I keep reading your posts from McMurdo Station
about your stupid plan to name penguins
after your favorite post apocalyptic science fiction authors

I print out each email, tweet, and blog post
(so much for the paperless future!)
and use a Scotch® Permanent Glue Stick
to create kind of a scrapbook of your thought patterns
that I can show to you when you come back to me

but for now I am content to wait here
with the knowledge that you still believe
that distance is some sort of buffer zone
and that I will somehow find forgiveness in my heart
after seeing that photograph of you
a sardine in each hand
sandwiched between Peter Watts and Nevil Shute

Use words like "archivist" when talking to authors.
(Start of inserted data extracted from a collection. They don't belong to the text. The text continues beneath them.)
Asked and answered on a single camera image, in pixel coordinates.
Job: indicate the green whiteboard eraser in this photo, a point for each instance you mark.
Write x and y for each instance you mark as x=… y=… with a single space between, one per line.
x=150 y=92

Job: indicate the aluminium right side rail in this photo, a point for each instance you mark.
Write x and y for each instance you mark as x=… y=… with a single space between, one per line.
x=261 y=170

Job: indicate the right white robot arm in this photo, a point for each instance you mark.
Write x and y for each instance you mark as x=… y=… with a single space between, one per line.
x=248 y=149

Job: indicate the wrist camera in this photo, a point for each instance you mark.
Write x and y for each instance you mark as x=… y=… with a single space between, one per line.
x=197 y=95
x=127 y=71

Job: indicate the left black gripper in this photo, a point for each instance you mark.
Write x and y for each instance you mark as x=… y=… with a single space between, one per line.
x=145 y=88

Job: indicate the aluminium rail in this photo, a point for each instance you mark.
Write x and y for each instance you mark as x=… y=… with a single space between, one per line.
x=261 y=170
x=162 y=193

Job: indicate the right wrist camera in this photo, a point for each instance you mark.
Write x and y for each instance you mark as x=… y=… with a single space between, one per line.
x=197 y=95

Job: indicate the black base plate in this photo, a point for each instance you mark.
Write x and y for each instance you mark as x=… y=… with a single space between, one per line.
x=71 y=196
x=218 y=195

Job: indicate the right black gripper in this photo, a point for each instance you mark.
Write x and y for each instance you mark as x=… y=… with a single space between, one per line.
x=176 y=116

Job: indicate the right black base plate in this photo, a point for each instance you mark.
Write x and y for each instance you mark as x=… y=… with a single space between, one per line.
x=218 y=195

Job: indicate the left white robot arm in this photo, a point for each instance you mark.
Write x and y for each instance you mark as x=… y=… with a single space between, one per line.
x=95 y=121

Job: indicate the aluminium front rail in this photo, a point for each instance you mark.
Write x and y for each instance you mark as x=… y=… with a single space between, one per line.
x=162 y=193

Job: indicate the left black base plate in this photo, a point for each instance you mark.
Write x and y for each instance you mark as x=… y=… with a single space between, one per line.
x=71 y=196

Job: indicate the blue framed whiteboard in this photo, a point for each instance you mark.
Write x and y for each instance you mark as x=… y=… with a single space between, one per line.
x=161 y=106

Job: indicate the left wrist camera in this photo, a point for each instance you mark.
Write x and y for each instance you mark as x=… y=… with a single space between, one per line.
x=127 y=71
You smell like a library!

Tuesday, April 05, 2011

Carson, California

it really felt good
when I found out
you boxed me in
on purpose
I never considered myself
overtly suicidal
but you were there enough
to get the gist

but now I wake up in Carson
and I just have to say
fuck you for saving me
what kind of monster
would extract a man from hell
and yank certainty away?
so please get into your car
and drive into a wall

Helping people feels good. For the helper!

Monday, April 04, 2011

Borage Seed Oil II, pt. III

so you killed a tree
borage seed oil II, pt. III
you stung a bee, oh

the tables have turned
use the word "the" and then "then"
(then the) tables turned

oh, how you hurt me
borage seed oil II, pt. III
made you sting a bee

The California Black Bear wears a man-suit! Bears everywhere!

Sunday, April 03, 2011

Borage Seed Oil II, pt. II

on Sunday mornings we sweep up the bottles on 3rd street
some shattered, some intact
all empty
the familiar yellow labels with bold black lettering:
Borage Seed Oil II, pt. II
say what you want about the drinkers
just let us do our job
it is a weekly routine, now
one block of the city is claimed
for a few hours before Sunday's dawn
we let them have their ritual or whatever it is
because it never works to fight them
and cleaning up some bottles is nothing
compared to the alternative

Memorize two numbers today, six and seven!

Friday, April 01, 2011

Hückel Criteria

There once was a belt with a buckle
That tightened your waist with a chuckle
The mirth of containment
Along with the pain meant
Criteria was met for Hückel

You seem extraordinarily stable! Why the fishy smell?